_Problem requirements_.
If a line in the data below contains "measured", copy it.

_Source data_.
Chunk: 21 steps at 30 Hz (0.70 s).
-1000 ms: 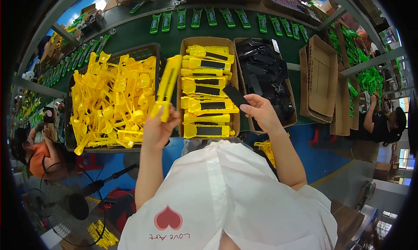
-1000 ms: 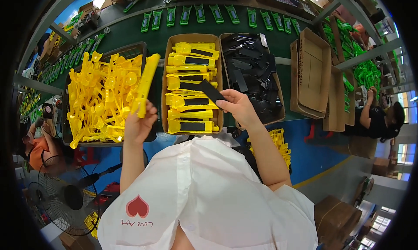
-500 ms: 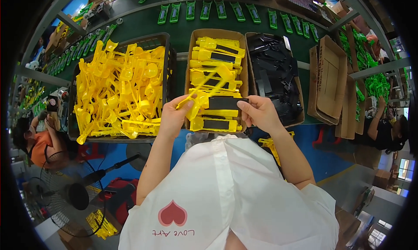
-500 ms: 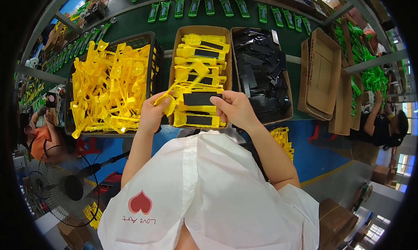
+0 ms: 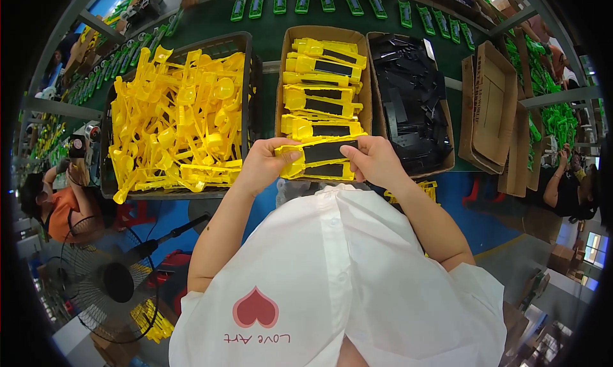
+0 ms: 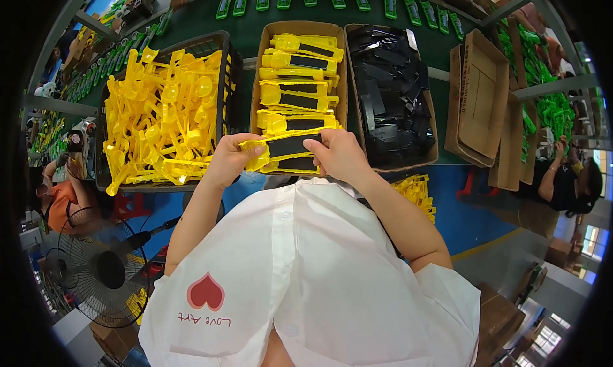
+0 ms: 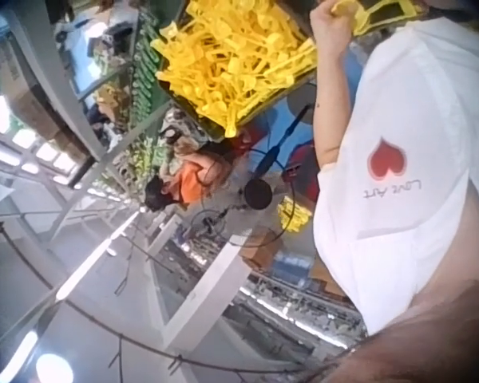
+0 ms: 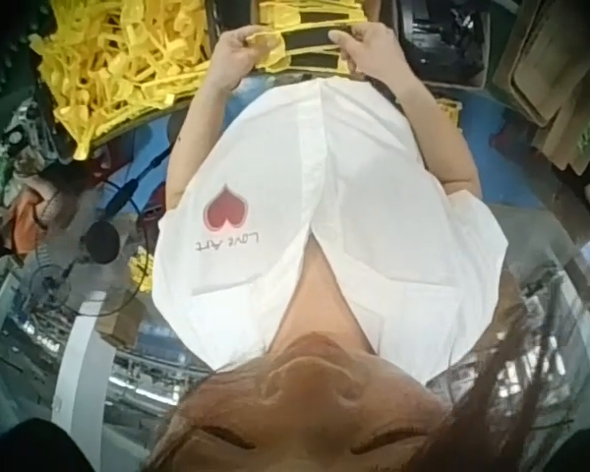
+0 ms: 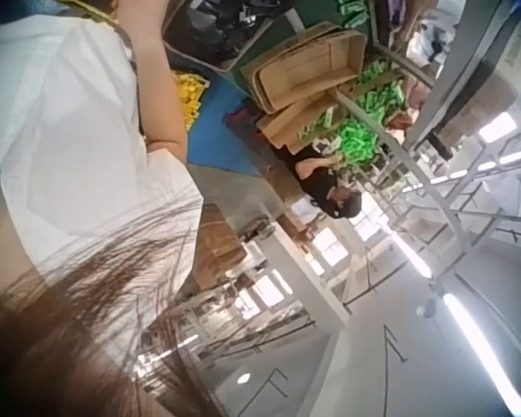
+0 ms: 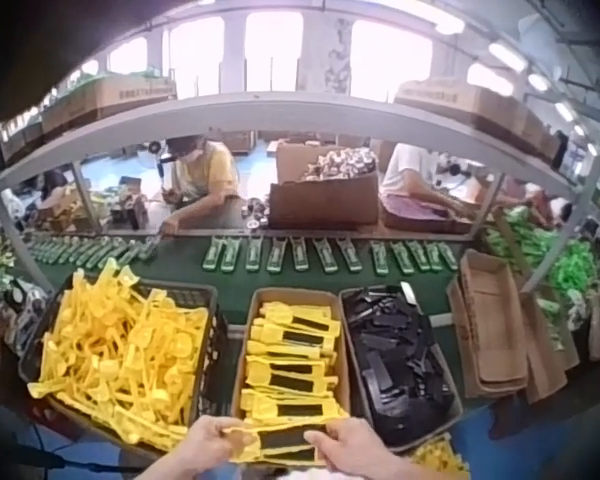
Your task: Assembling solar light components by attaching black panels into yellow plastic frames.
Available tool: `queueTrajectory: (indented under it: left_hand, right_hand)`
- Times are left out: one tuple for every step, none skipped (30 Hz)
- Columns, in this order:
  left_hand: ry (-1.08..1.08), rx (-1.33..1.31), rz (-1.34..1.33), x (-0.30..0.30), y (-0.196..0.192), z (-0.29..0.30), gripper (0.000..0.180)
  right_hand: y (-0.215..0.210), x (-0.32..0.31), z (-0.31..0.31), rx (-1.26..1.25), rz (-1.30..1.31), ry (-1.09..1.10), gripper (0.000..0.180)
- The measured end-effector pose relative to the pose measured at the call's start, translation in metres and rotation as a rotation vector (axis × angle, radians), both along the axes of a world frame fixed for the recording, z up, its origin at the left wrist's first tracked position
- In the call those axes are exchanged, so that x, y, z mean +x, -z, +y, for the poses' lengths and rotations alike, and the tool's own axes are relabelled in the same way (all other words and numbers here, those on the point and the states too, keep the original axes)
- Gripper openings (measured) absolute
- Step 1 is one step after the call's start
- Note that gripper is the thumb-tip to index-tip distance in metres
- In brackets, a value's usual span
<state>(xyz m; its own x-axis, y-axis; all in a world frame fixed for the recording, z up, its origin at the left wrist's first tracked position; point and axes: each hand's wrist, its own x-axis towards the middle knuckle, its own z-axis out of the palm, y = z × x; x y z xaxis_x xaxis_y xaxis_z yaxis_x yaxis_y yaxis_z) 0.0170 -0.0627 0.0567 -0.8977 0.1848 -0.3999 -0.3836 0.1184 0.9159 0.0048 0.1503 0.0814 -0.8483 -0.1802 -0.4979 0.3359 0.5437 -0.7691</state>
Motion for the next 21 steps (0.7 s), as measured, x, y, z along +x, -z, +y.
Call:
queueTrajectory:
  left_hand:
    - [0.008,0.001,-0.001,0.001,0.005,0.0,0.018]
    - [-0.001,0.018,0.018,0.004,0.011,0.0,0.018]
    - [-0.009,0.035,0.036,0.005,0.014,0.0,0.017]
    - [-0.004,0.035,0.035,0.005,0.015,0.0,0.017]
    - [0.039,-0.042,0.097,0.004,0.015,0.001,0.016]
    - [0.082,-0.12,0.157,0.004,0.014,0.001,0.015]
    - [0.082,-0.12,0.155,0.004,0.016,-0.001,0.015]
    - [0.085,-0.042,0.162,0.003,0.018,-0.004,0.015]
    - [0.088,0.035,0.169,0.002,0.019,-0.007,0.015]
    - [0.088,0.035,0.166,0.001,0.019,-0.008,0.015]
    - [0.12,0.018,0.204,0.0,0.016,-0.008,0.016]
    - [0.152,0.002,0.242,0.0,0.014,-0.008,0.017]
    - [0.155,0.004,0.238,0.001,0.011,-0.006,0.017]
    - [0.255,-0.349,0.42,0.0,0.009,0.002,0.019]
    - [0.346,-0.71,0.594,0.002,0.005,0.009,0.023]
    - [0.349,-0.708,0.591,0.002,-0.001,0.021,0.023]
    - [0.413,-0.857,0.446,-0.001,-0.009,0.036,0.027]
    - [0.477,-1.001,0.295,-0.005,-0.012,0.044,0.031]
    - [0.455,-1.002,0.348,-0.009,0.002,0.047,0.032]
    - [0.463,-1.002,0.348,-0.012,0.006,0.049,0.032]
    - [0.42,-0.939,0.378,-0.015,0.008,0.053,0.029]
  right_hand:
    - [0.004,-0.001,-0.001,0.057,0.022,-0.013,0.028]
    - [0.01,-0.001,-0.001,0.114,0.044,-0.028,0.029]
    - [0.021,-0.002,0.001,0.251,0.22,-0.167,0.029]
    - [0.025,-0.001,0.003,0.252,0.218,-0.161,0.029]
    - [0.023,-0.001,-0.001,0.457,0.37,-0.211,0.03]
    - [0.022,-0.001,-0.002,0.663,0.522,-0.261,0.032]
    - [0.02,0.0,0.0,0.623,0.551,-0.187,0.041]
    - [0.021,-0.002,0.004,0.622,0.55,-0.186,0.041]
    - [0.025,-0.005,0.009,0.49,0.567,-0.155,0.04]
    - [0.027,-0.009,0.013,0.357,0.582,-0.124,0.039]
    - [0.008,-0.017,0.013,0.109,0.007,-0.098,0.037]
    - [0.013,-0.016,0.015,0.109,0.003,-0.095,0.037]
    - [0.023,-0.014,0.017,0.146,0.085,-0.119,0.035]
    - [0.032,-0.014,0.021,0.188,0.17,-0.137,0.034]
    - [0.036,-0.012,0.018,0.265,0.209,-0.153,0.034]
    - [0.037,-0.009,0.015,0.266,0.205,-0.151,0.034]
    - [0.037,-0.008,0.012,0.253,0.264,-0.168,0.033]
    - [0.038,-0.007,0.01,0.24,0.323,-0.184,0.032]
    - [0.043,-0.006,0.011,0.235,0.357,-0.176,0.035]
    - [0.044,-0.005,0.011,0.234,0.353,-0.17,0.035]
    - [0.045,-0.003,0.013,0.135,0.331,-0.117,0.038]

_Finished exercise_.
- The measured end-effector pose relative to the pose measured at the call's start, translation in metres and rotation as a rotation vector (axis × angle, radians), both along the axes of a world frame fixed for the recording, z up, its origin at the left wrist's first tracked position
- Gripper openings (measured) absolute
Motion for the next 21 steps (0.7 s), as measured, x, y, z along +x, -z, +y.

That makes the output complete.